Instructions to follow:
Everything in the records must be restated exactly, apart from the pictures.

Supplied data:
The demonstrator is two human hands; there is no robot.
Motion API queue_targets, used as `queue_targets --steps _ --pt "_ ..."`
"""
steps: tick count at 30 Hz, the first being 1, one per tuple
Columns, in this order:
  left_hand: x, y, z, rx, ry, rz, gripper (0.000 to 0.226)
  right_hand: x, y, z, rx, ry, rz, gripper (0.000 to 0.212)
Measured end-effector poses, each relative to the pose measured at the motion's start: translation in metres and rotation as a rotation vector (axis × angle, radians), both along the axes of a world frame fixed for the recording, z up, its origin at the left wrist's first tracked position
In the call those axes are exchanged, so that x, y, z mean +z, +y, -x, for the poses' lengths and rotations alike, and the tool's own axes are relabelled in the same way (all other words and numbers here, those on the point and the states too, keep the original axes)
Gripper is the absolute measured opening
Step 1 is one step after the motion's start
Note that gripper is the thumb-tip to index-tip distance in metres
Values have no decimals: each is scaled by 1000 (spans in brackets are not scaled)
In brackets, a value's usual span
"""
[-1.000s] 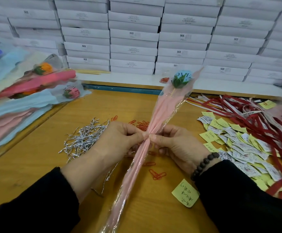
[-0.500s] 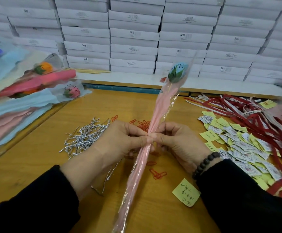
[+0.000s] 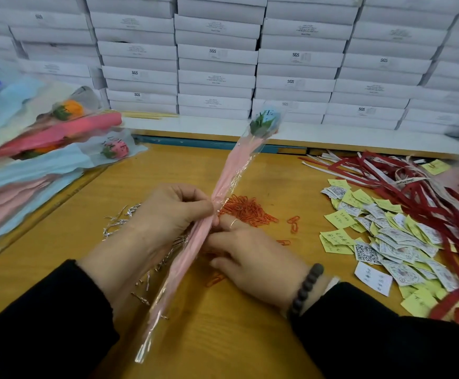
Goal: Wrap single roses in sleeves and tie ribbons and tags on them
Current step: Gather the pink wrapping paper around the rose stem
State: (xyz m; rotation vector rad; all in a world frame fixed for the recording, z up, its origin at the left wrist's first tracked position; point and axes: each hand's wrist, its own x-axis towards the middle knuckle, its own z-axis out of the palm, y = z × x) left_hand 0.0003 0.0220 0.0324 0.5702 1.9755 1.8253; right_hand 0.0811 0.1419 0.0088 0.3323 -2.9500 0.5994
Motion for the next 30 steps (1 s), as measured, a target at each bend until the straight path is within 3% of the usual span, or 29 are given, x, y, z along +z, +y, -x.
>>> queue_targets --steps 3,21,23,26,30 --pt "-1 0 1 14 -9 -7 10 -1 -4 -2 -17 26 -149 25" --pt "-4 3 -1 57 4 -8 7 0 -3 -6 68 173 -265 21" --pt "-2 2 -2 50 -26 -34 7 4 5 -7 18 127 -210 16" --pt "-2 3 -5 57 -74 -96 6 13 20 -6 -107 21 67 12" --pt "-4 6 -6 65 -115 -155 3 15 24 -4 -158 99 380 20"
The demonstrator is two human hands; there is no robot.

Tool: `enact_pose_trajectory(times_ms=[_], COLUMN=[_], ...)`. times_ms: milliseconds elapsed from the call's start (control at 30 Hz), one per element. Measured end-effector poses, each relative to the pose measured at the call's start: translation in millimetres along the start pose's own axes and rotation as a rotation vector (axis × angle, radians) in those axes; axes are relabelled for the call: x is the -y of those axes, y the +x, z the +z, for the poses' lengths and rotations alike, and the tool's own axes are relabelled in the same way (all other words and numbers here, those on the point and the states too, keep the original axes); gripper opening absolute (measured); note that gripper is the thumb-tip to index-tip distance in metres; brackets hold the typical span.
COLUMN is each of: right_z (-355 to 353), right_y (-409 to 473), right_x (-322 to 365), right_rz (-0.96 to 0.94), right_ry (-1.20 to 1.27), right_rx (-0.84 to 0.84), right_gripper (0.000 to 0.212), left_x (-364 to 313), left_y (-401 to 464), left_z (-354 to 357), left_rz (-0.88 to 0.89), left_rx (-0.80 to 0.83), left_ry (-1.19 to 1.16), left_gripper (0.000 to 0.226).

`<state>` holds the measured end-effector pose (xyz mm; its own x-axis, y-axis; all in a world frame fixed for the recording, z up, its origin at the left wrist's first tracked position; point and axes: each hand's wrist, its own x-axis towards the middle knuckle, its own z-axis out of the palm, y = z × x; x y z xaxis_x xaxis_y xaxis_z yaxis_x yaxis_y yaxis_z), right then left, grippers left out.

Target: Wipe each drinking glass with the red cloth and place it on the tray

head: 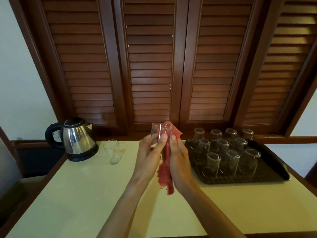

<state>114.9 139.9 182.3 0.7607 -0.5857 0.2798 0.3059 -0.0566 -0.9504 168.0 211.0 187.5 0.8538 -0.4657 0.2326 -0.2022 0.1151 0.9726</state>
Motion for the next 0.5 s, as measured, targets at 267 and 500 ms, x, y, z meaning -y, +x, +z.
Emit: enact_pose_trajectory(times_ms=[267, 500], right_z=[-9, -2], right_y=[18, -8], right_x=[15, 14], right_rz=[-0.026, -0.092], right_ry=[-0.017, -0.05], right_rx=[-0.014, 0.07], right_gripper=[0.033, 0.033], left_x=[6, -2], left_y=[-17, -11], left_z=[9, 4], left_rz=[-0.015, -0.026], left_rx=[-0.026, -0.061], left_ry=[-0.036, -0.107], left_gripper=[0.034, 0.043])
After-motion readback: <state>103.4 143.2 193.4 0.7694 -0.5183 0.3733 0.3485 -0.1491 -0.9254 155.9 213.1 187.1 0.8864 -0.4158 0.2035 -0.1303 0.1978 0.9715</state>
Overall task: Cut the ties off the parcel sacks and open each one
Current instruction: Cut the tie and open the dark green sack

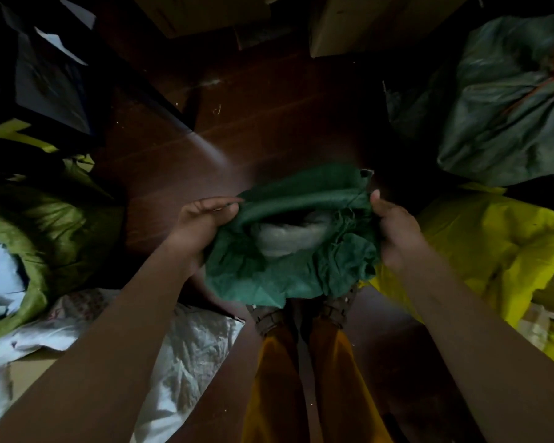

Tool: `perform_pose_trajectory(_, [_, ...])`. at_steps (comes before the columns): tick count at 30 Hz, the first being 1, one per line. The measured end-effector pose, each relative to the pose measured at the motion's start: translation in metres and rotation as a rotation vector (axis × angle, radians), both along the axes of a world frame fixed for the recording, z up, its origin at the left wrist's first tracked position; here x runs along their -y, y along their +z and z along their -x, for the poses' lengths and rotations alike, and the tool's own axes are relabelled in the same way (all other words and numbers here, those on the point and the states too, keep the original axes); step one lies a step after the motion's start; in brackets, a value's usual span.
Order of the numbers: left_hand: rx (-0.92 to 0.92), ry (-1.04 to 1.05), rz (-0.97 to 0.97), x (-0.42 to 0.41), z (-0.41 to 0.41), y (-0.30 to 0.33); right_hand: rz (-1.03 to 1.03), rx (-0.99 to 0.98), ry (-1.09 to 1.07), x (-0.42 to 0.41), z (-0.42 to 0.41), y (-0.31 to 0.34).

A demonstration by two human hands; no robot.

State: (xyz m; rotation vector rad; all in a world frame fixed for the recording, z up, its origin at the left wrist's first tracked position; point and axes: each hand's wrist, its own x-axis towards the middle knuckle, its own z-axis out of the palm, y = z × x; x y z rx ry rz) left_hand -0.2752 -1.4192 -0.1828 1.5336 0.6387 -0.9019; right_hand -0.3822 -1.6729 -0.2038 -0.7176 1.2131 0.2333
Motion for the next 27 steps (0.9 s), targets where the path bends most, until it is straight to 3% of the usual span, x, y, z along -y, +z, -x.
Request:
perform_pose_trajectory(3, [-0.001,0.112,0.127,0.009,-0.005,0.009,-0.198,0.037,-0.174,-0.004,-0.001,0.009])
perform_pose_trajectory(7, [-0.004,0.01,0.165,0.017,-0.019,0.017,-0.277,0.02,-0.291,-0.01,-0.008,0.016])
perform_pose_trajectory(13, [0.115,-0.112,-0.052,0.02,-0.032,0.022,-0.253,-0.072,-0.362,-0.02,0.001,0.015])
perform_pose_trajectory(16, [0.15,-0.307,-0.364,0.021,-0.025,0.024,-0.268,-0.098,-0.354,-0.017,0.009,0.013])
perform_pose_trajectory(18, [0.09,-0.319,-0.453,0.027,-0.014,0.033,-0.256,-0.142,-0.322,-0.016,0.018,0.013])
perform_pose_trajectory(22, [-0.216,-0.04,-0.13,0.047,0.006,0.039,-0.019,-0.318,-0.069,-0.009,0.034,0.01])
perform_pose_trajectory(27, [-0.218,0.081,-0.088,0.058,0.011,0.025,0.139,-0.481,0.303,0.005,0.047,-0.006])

Task output:
The demonstrator is two human hands; there is no robot.
Motion API queue_targets, used as `queue_targets --steps _ --pt "_ ..."`
"""
steps: tick count at 30 Hz, the first being 1, one per tuple
Columns, in this order:
  left_hand: x, y, z, rx, ry, rz, gripper (0.000 to 0.226)
  right_hand: x, y, z, rx, ry, rz, gripper (0.000 to 0.212)
Measured end-effector poses, each relative to the pose measured at the motion's start: translation in metres and rotation as a rotation vector (axis × angle, radians), both along the axes of a world frame fixed for the recording, z up, its origin at the left wrist's first tracked position
In the call those axes are exchanged, so that x, y, z mean +z, +y, -x, for the poses' lengths and rotations alike, and the tool's own axes are relabelled in the same way (all other words and numbers here, those on the point and the states too, keep the original axes)
Gripper is the absolute measured opening
Step 1 is one step after the motion's start
Note that gripper is the thumb-tip to index-tip distance in metres
Values have no decimals: each is scaled by 1000 (spans in brackets are not scaled)
In brackets, a value's usual span
"""
[-1.000s] 
[-0.500s] 
[+0.000s] 
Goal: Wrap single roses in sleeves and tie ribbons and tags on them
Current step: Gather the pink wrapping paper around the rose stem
State: (xyz m; rotation vector rad; all in a world frame fixed for the recording, z up, its origin at the left wrist's first tracked position; point and axes: each hand's wrist, its own x-axis towards the middle knuckle, its own z-axis out of the palm, y = z × x) left_hand 0.0003 0.0220 0.0324 0.5702 1.9755 1.8253; right_hand 0.0811 0.1419 0.0088 0.3323 -2.9500 0.5994
Motion for the next 30 steps (1 s), as measured, a target at each bend until the straight path is within 3% of the usual span, or 29 are given, x, y, z along +z, +y, -x.
>>> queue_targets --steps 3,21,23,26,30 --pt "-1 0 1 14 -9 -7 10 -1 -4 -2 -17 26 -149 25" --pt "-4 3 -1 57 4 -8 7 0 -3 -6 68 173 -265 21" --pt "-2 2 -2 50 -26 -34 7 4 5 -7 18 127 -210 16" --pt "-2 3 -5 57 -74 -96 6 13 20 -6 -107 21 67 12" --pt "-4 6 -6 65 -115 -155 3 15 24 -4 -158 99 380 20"
The demonstrator is two human hands; there is no robot.

Tool: `enact_pose_trajectory(times_ms=[_], COLUMN=[_], ...)`. times_ms: milliseconds elapsed from the call's start (control at 30 Hz), one per element. Measured end-effector poses, each relative to the pose measured at the call's start: translation in millimetres along the start pose's own axes and rotation as a rotation vector (axis × angle, radians) in those axes; axes are relabelled for the call: x is the -y of those axes, y the +x, z the +z, for the poses' lengths and rotations alike, and the tool's own axes are relabelled in the same way (all other words and numbers here, those on the point and the states too, keep the original axes); gripper opening absolute (measured); note that gripper is the thumb-tip to index-tip distance in metres; brackets hold the typical span.
COLUMN is each of: right_z (-355 to 353), right_y (-409 to 473), right_x (-322 to 365), right_rz (-0.96 to 0.94), right_ry (-1.20 to 1.27), right_rx (-0.84 to 0.84), right_gripper (0.000 to 0.212), left_x (-364 to 313), left_y (-401 to 464), left_z (-354 to 357), left_rz (-0.88 to 0.89), left_rx (-0.80 to 0.83), left_ry (-1.19 to 1.16), left_gripper (0.000 to 0.226).

`<state>` holds the measured end-effector pose (xyz mm; its own x-axis, y-axis; all in a world frame fixed for the recording, z up, its origin at the left wrist's first tracked position; point and axes: each hand's wrist, its own x-axis towards the middle knuckle, its own z-axis out of the palm, y = z × x; x y z xaxis_x xaxis_y xaxis_z yaxis_x yaxis_y yaxis_z), right then left, grippers left out.

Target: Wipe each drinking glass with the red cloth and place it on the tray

head: 

<state>114.9 139.9 182.3 0.7607 -0.5857 0.2798 0.3059 -0.0566 -0.9504 168.0 211.0 187.5 0.8538 -0.4657 0.2326 -0.2022 0.1151 0.9726</state>
Motion for the next 0.5 s, as measured, targets at 267 and 500 ms, x, y, z meaning -y, +x, +z.
Emit: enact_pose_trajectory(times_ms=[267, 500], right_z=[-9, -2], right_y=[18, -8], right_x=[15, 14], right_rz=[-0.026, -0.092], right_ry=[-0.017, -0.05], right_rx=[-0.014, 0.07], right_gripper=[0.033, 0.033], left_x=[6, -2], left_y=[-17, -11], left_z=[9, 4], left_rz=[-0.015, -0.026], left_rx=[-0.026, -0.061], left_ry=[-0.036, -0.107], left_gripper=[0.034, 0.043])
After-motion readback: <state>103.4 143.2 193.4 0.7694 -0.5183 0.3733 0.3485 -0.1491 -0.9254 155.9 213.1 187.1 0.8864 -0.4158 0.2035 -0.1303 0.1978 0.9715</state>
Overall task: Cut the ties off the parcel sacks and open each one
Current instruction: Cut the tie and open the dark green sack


Tool: `perform_pose_trajectory(_, [_, ...])`. at_steps (comes before the columns): tick count at 30 Hz, the first being 1, one per line. The measured end-effector pose, each relative to the pose measured at the motion's start: translation in metres and rotation as a rotation vector (axis × angle, radians), both along the axes of a world frame fixed for the recording, z up, its origin at the left wrist's first tracked position; here x runs along their -y, y along their +z and z along their -x, for the poses' lengths and rotations alike, and the tool's own axes are relabelled in the same way (all other words and numbers here, those on the point and the states too, keep the original axes); step one lies a step after the motion's start; in brackets, a value's usual span.
Order of the numbers: left_hand: rx (-0.92 to 0.92), ry (-1.04 to 1.05), rz (-0.97 to 0.97), x (-0.42 to 0.41), z (-0.41 to 0.41), y (-0.30 to 0.33); right_hand: rz (-1.03 to 1.03), rx (-0.99 to 0.98), ry (-1.09 to 1.07), x (-0.42 to 0.41), z (-0.42 to 0.41), y (-0.31 to 0.34).

A demonstration by two human hands; no robot.

State: (xyz m; rotation vector rad; all in a world frame fixed for the recording, z up, its origin at the left wrist's first tracked position; point and axes: each hand's wrist, its own x-axis towards the middle knuckle, its own z-axis out of the palm, y = z × x; x y z rx ry rz) left_hand -0.2752 -1.4192 -0.1828 1.5336 0.6387 -0.9019; right_hand -0.3822 -1.6729 -0.2038 -0.7176 1.2131 0.2333
Motion for the next 27 steps (0.9 s), targets where the path bends most, until it is straight to 3% of the usual span, x, y, z along -y, +z, -x.
Request:
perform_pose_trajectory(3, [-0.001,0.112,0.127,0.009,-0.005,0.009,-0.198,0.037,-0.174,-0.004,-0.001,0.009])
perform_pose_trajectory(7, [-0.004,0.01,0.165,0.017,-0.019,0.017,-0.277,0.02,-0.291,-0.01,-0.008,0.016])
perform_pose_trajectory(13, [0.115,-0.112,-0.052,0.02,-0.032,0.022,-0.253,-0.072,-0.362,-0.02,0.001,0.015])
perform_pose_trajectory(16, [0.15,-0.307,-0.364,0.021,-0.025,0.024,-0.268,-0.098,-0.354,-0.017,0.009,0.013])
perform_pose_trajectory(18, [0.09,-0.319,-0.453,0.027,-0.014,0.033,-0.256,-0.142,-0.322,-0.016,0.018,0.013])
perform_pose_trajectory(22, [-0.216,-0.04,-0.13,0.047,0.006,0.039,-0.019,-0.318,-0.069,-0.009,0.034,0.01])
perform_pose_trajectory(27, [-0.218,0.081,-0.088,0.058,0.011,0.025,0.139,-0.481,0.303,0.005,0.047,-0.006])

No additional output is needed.